_DIRECTIONS_. Your answer should consist of all lines in the listing that hold the word "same".

_INPUT DATA_.
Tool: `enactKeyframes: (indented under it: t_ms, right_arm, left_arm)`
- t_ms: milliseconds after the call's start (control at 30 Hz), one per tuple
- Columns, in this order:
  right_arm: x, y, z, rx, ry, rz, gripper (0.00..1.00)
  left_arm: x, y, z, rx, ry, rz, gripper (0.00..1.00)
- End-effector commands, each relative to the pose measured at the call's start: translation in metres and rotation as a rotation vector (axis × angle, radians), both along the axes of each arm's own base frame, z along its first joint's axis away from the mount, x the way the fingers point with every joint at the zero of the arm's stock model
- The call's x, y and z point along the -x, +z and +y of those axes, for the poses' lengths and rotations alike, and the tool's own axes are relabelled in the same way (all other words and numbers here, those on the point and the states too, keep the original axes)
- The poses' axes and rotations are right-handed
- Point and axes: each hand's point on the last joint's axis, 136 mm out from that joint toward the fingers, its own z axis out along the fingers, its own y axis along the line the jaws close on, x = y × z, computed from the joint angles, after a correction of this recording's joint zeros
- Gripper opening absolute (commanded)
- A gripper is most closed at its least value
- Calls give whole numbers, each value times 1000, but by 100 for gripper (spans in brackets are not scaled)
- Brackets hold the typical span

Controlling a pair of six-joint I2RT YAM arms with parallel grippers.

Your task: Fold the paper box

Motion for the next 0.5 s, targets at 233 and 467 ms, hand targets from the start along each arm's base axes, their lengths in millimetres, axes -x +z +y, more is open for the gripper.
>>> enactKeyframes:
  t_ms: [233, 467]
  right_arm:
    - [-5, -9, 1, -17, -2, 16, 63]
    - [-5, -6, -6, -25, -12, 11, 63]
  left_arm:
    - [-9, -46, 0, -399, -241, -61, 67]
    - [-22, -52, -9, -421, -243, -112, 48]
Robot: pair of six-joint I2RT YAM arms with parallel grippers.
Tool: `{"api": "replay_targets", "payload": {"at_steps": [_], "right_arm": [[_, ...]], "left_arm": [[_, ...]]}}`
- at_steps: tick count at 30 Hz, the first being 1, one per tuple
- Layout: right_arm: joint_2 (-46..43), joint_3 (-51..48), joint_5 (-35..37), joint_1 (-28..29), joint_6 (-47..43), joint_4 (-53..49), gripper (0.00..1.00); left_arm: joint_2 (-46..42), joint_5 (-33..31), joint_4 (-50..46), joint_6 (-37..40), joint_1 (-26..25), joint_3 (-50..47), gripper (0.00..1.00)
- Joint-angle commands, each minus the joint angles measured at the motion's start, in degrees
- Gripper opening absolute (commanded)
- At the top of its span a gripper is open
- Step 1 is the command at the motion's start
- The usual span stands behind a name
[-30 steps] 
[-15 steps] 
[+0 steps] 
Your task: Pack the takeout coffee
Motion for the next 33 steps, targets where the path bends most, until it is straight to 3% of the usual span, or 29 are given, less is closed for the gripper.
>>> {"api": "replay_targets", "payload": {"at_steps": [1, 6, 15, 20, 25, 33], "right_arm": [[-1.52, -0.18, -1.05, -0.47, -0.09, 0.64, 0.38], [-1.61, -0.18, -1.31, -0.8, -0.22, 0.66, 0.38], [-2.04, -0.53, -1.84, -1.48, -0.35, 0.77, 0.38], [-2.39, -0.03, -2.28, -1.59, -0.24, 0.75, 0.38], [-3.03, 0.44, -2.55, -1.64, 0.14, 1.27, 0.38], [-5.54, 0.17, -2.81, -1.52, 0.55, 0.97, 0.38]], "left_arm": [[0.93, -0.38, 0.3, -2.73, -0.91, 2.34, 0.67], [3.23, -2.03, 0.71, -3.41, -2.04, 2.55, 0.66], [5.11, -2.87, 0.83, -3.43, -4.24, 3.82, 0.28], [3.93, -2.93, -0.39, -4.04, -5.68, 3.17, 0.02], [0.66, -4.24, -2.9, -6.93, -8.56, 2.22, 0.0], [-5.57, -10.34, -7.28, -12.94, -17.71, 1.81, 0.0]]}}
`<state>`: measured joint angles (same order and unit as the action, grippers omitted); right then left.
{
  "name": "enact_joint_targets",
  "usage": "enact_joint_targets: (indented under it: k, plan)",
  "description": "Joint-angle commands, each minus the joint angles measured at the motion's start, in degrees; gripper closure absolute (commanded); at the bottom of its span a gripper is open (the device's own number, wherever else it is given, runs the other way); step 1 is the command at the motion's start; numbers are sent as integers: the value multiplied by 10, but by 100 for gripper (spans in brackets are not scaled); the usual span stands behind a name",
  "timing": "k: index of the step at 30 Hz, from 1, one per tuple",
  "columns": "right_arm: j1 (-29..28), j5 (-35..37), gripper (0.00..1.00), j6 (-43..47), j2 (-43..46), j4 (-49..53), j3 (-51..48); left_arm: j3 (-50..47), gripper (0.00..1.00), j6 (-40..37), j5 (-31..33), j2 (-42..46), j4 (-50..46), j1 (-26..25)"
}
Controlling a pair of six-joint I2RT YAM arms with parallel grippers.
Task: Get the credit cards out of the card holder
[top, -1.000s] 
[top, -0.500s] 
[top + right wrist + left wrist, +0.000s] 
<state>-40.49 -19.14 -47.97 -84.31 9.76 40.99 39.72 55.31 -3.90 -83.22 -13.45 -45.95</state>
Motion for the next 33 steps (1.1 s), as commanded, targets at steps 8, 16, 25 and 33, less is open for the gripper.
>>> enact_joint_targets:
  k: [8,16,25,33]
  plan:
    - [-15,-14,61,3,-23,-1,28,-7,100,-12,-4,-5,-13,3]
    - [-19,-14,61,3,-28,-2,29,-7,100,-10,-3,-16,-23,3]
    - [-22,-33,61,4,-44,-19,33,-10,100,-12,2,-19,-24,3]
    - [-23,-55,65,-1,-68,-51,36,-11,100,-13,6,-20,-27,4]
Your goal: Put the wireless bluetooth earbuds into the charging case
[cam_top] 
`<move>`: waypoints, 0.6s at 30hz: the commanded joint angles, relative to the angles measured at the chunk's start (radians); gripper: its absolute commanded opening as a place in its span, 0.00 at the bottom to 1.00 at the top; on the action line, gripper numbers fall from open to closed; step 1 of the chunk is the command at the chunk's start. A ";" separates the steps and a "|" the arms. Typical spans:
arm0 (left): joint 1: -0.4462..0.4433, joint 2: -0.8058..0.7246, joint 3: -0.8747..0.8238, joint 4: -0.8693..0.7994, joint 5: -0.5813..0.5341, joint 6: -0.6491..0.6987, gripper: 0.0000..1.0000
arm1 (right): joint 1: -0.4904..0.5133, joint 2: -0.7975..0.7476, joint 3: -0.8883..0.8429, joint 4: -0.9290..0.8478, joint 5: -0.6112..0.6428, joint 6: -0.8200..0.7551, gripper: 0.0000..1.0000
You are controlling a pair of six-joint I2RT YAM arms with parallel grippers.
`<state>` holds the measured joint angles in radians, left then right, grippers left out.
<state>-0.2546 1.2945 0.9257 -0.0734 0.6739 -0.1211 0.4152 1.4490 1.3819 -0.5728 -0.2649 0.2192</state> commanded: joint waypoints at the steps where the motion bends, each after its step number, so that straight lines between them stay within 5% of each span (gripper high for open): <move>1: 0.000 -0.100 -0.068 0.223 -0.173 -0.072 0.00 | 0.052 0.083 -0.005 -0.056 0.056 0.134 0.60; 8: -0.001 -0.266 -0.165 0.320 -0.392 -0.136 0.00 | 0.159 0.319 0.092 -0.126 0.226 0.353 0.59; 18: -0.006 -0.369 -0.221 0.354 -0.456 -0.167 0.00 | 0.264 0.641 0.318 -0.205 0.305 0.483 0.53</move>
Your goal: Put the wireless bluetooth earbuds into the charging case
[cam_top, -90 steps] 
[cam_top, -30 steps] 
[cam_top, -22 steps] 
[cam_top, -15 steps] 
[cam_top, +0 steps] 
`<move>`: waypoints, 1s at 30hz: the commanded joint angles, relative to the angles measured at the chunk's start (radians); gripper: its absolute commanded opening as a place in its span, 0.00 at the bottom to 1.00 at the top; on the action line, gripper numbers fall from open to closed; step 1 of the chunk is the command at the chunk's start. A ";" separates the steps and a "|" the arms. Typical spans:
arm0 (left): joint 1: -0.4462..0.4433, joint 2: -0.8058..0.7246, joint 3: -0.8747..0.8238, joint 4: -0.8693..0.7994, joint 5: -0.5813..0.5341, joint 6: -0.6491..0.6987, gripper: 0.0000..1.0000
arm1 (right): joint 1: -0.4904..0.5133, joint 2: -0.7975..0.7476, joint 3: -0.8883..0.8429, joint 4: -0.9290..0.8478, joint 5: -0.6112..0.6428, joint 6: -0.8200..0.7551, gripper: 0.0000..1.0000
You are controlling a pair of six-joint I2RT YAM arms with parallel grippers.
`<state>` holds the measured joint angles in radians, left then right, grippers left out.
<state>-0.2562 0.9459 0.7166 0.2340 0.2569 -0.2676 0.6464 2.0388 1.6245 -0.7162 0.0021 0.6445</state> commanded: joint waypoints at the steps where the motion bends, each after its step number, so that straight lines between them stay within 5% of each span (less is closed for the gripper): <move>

_THE COMPLETED TASK_.
- The call's x, y and z point along the -x, +z and +y of those axes, for the poses' lengths and rotations alike, and the tool's own axes are relabelled in the same way (all other words and numbers here, those on the point and the states too, keep the original axes)
`<state>`: measured joint angles (same order and unit as the action, grippers omitted); right then left.

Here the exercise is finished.